HOW TO COMPLETE THIS TASK: Could you please repeat the data below word for word?
INFORMATION PROVIDED below:
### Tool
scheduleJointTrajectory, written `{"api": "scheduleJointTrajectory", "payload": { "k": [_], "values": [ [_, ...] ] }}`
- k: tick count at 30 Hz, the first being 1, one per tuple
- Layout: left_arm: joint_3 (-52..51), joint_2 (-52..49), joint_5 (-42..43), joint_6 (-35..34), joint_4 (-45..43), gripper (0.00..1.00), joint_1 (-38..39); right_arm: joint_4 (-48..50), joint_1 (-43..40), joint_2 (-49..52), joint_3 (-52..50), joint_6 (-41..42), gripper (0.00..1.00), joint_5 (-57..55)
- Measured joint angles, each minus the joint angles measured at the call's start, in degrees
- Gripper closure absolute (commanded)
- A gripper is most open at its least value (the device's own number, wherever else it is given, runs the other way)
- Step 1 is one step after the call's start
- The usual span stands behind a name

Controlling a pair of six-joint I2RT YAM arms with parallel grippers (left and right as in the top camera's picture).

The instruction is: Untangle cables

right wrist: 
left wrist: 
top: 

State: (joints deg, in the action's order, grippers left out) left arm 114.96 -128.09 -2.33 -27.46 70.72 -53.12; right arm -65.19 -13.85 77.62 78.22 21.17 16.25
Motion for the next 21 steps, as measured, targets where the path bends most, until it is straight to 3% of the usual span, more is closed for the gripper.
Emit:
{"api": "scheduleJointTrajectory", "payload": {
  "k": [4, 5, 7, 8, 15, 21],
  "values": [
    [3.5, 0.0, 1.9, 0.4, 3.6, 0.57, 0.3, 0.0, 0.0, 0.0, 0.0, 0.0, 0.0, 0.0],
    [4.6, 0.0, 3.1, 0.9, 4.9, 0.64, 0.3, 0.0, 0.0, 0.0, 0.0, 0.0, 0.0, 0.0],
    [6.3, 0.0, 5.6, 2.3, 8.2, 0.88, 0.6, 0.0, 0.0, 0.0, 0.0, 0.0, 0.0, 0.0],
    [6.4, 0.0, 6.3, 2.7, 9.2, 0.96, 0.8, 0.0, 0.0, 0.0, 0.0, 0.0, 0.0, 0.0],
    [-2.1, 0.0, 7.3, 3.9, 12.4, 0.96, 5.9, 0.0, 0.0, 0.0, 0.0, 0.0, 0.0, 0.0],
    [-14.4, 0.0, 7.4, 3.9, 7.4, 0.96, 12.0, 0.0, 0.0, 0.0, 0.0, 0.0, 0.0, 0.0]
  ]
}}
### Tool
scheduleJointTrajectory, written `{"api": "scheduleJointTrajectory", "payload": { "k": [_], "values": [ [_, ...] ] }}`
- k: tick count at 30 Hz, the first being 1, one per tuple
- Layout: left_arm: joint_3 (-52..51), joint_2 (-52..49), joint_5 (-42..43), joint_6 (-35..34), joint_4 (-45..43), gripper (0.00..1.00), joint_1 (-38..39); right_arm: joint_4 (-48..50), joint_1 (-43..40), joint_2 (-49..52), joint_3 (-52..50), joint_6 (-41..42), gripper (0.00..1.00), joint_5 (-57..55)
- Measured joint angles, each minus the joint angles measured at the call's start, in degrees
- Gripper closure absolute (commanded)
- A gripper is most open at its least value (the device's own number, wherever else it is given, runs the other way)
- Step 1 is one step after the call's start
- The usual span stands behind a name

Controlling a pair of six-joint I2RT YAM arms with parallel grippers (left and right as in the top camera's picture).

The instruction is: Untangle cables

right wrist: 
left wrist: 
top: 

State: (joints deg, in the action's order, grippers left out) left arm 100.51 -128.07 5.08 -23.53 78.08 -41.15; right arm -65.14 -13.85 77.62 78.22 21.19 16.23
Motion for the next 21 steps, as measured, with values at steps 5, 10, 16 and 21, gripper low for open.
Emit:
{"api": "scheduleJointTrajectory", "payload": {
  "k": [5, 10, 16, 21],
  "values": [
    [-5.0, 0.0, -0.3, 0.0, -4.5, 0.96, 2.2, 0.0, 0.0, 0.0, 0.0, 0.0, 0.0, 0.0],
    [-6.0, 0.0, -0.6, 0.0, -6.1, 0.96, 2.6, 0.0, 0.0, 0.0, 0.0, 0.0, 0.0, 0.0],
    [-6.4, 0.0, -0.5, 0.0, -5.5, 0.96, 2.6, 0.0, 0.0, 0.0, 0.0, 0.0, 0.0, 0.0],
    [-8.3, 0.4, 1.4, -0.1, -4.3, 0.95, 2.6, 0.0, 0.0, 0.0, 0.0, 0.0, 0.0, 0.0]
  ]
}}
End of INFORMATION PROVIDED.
WRITTEN RESPONSE:
### Tool
scheduleJointTrajectory, written `{"api": "scheduleJointTrajectory", "payload": { "k": [_], "values": [ [_, ...] ] }}`
- k: tick count at 30 Hz, the first being 1, one per tuple
- Layout: left_arm: joint_3 (-52..51), joint_2 (-52..49), joint_5 (-42..43), joint_6 (-35..34), joint_4 (-45..43), gripper (0.00..1.00), joint_1 (-38..39); right_arm: joint_4 (-48..50), joint_1 (-43..40), joint_2 (-49..52), joint_3 (-52..50), joint_6 (-41..42), gripper (0.00..1.00), joint_5 (-57..55)
- Measured joint angles, each minus the joint angles measured at the call's start, in degrees
- Gripper closure absolute (commanded)
- A gripper is most open at its least value (the device's own number, wherever else it is given, runs the other way)
- Step 1 is one step after the call's start
- The usual span stands behind a name

Controlling a pair of six-joint I2RT YAM arms with parallel grippers (left and right as in the top camera's picture).

The instruction is: Untangle cables

right wrist: 
left wrist: 
top: 

State: (joints deg, in the action's order, grippers left out) left arm 114.96 -128.09 -2.33 -27.46 70.72 -53.12; right arm -65.19 -13.85 77.62 78.22 21.17 16.25
Motion for the next 21 steps, as measured, targets where the path bends most, until it is straight to 3% of the usual span, more is closed for the gripper.
Emit:
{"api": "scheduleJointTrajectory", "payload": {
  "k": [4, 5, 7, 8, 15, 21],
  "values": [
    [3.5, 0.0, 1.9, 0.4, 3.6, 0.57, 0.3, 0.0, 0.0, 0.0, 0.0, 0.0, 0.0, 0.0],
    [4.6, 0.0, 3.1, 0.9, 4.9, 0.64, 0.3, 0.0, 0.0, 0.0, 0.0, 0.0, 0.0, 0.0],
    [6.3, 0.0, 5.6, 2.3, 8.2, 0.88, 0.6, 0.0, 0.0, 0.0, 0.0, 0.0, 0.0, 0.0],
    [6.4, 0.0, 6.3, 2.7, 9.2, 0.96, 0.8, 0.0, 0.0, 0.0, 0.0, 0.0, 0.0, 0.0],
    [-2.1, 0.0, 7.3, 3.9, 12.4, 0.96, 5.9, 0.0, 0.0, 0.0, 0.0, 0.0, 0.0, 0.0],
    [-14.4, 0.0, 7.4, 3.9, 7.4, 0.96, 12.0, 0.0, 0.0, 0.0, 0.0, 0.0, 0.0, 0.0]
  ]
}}
### Tool
scheduleJointTrajectory, written `{"api": "scheduleJointTrajectory", "payload": { "k": [_], "values": [ [_, ...] ] }}`
- k: tick count at 30 Hz, the first being 1, one per tuple
- Layout: left_arm: joint_3 (-52..51), joint_2 (-52..49), joint_5 (-42..43), joint_6 (-35..34), joint_4 (-45..43), gripper (0.00..1.00), joint_1 (-38..39); right_arm: joint_4 (-48..50), joint_1 (-43..40), joint_2 (-49..52), joint_3 (-52..50), joint_6 (-41..42), gripper (0.00..1.00), joint_5 (-57..55)
- Measured joint angles, each minus the joint angles measured at the call's start, in degrees
- Gripper closure absolute (commanded)
- A gripper is most open at its least value (the device's own number, wherever else it is given, runs the other way)
- Step 1 is one step after the call's start
- The usual span stands behind a name

Controlling a pair of six-joint I2RT YAM arms with parallel grippers (left and right as in the top camera's picture).

The instruction is: Untangle cables

right wrist: 
left wrist: 
top: 

State: (joints deg, in the action's order, grippers left out) left arm 100.51 -128.07 5.08 -23.53 78.08 -41.15; right arm -65.14 -13.85 77.62 78.22 21.19 16.23
Motion for the next 21 steps, as measured, with values at steps 5, 10, 16 and 21, gripper low for open.
Emit:
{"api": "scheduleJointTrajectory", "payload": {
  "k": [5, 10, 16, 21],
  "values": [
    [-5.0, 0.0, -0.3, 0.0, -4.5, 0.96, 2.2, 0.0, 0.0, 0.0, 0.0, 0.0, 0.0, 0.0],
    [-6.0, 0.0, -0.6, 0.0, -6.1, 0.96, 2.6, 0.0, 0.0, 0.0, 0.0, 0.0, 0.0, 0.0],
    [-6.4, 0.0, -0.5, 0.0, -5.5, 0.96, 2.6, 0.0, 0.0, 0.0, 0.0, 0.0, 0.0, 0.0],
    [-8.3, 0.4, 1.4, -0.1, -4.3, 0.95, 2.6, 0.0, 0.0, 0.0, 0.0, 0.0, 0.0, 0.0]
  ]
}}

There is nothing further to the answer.